A potentially even more exciting bit of integrated logging is that about:loggest-server opens a tab that retrieves its contents from the server.  When run with the –loggest-web-debug flag, the server loads a module that cranks up the logging and does the same 1-second interval log reaping magic and exposes it for HTTP retrieval.  While this specific configuration with the high level of detailed logging is only appropriate for a developer-machine test server, it is incredibly valuable to be able to just pop open another tab and see what the server just got up to.

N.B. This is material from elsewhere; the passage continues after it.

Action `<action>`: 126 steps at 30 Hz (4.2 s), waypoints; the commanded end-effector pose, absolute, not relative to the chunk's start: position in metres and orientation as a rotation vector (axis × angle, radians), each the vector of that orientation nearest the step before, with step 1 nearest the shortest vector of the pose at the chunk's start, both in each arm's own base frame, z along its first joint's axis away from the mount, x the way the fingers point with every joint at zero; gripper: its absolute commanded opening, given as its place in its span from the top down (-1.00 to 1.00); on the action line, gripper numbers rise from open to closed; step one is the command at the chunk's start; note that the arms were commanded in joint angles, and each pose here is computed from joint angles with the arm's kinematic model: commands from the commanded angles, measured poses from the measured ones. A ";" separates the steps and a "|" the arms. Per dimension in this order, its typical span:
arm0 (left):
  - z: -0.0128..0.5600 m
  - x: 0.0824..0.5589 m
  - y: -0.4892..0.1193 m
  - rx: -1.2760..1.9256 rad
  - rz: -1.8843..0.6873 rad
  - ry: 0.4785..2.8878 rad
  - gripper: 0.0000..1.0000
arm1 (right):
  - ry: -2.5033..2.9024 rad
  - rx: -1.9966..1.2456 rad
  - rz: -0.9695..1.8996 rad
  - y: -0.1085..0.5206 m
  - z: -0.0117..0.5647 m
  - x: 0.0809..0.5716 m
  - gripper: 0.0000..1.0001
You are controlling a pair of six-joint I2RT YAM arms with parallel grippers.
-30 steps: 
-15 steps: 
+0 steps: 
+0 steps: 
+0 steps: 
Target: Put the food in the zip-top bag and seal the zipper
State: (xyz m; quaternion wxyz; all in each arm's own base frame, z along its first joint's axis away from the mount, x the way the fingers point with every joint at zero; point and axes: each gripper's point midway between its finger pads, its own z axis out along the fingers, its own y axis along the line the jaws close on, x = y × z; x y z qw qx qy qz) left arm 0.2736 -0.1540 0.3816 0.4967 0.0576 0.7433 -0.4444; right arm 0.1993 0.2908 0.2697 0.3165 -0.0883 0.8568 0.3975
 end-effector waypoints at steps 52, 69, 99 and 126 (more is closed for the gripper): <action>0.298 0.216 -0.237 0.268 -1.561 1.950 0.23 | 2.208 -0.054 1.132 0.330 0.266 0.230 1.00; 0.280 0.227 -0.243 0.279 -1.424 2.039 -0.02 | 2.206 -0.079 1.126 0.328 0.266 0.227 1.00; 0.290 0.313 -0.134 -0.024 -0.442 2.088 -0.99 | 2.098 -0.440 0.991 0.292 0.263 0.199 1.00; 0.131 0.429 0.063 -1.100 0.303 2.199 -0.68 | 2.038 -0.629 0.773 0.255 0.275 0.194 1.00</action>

In any event, I leave it as an exercise to the reader to assume that I will take care of the bug now that it’s extremely clear what the problem is.  Well, extremely clear if I had taken a bigger screenshot of the conversation creation log.  Above the region captured is a header that indicates the actions are being triggered by the ‘convJoin’ task and the entry (which is visible) indicates the update_conv_data function likely kicked off the database activity.

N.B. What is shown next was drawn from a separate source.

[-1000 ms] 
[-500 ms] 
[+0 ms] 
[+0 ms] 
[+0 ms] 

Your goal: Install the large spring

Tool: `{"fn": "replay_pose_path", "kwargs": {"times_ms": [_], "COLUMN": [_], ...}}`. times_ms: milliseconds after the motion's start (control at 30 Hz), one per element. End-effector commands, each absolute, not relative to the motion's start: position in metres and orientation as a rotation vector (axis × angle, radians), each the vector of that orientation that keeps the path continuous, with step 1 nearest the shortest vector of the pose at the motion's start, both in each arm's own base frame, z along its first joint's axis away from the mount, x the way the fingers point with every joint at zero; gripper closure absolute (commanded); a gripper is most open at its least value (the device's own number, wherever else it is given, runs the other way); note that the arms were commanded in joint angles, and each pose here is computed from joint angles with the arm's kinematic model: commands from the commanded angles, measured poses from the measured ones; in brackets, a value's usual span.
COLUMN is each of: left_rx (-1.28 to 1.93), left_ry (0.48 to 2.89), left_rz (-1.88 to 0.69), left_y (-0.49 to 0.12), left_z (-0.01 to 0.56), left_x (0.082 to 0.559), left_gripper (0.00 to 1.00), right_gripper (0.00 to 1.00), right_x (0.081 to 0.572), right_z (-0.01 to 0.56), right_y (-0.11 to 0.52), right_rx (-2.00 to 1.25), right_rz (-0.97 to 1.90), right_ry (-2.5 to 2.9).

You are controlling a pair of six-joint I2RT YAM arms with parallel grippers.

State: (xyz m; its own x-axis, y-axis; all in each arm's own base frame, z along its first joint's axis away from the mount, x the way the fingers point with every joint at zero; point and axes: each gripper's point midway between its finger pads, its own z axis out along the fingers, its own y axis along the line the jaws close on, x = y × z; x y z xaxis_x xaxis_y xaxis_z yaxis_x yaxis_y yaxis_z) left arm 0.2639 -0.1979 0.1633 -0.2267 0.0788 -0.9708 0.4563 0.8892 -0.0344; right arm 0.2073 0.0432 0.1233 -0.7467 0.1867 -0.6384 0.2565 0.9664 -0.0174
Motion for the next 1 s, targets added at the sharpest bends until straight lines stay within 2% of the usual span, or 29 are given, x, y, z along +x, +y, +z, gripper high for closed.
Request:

PS: All the gibberish looking characters in the screenshots are crypto keys or other binary data that lack aliases mapping them to known objects.  Examples of successfully mapped aliases are the colored blocks.  In the case of the conversation creation gibberish, we are seeing the conversation id.  Those aliases are generated as a separate pass by the log reaper by walking the set of existing queries and using helper functions to map the items currently exposed by the queries to human names because it’s quick and easy and is O(what’s being looked at) not O(size of the database).  In the case of the conversation, there was no query against the conversation and I also have not written the helper function yet, which is why it did not get aliased.  Unit tests don’t have the problem because we create aliases for everything.